== Provided data ==

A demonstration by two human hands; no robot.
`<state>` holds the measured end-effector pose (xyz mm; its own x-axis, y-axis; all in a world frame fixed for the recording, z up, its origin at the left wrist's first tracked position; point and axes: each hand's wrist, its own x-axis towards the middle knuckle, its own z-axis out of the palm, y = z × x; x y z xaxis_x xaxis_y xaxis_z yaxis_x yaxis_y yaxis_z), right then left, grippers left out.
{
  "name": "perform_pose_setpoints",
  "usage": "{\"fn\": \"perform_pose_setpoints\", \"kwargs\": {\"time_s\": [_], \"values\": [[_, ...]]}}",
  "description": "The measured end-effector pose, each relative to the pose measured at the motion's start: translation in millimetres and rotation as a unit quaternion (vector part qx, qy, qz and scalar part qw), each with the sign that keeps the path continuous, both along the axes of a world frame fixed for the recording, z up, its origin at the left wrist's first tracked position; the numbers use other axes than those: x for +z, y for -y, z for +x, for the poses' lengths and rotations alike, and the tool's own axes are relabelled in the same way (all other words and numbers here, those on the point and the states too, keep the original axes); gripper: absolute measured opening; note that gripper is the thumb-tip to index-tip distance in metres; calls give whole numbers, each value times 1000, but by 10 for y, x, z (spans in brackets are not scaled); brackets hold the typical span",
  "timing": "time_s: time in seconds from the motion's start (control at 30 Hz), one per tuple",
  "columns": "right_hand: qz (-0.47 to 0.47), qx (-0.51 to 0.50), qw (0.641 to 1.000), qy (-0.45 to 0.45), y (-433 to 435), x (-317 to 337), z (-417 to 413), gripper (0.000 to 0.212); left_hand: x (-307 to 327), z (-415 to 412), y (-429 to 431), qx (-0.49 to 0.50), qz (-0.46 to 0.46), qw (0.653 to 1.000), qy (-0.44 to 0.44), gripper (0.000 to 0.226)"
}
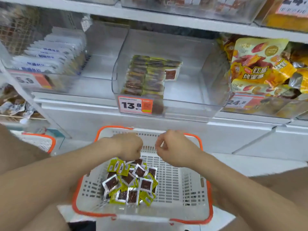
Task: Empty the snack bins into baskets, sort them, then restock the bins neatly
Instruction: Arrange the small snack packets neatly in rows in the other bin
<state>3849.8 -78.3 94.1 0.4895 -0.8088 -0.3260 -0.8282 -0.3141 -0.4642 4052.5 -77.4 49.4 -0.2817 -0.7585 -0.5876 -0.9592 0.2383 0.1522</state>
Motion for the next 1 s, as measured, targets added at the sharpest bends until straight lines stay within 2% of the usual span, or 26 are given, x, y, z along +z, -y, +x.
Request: {"fn": "perform_pose_setpoints", "kwargs": {"time_s": [0.07,0.13,0.23,0.33,0.37,0.43,0.53,0.6,0.7,0.77,0.87,1.0], "values": [[36,2,998,-42,36,-469,65,23,-503,159,99,3,92,995,45,24],[59,-13,996,-70,84,-911,130,22,-945,313,114,21,119,990,72,19],[99,-21,990,-99,121,-1484,210,23,-1540,484,50,69,112,989,65,35],[136,-33,980,-142,93,-2018,240,13,-2058,506,-22,117,110,986,35,37],[143,-42,977,-155,67,-2182,240,16,-2190,499,-34,130,104,986,25,39],[168,-74,969,-167,9,-2476,234,24,-2448,475,-41,166,70,984,-1,54],[199,-119,960,-159,-20,-2795,224,14,-2628,452,5,209,20,977,-32,82],[206,-150,957,-137,-17,-2966,224,24,-2716,451,35,200,19,979,-43,94],[208,-193,954,-97,3,-3107,203,52,-2865,378,76,113,3,994,9,109],[209,-144,961,-110,-6,-3182,183,75,-2940,276,91,66,-21,997,34,104],[232,-77,961,-132,-105,-3306,218,100,-2950,172,145,33,-18,999,13,81],[192,-130,966,-112,-251,-3364,260,94,-2876,114,193,57,-26,998,-28,51]]}}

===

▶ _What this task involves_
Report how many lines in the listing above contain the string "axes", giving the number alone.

▶ _Result of this task_
2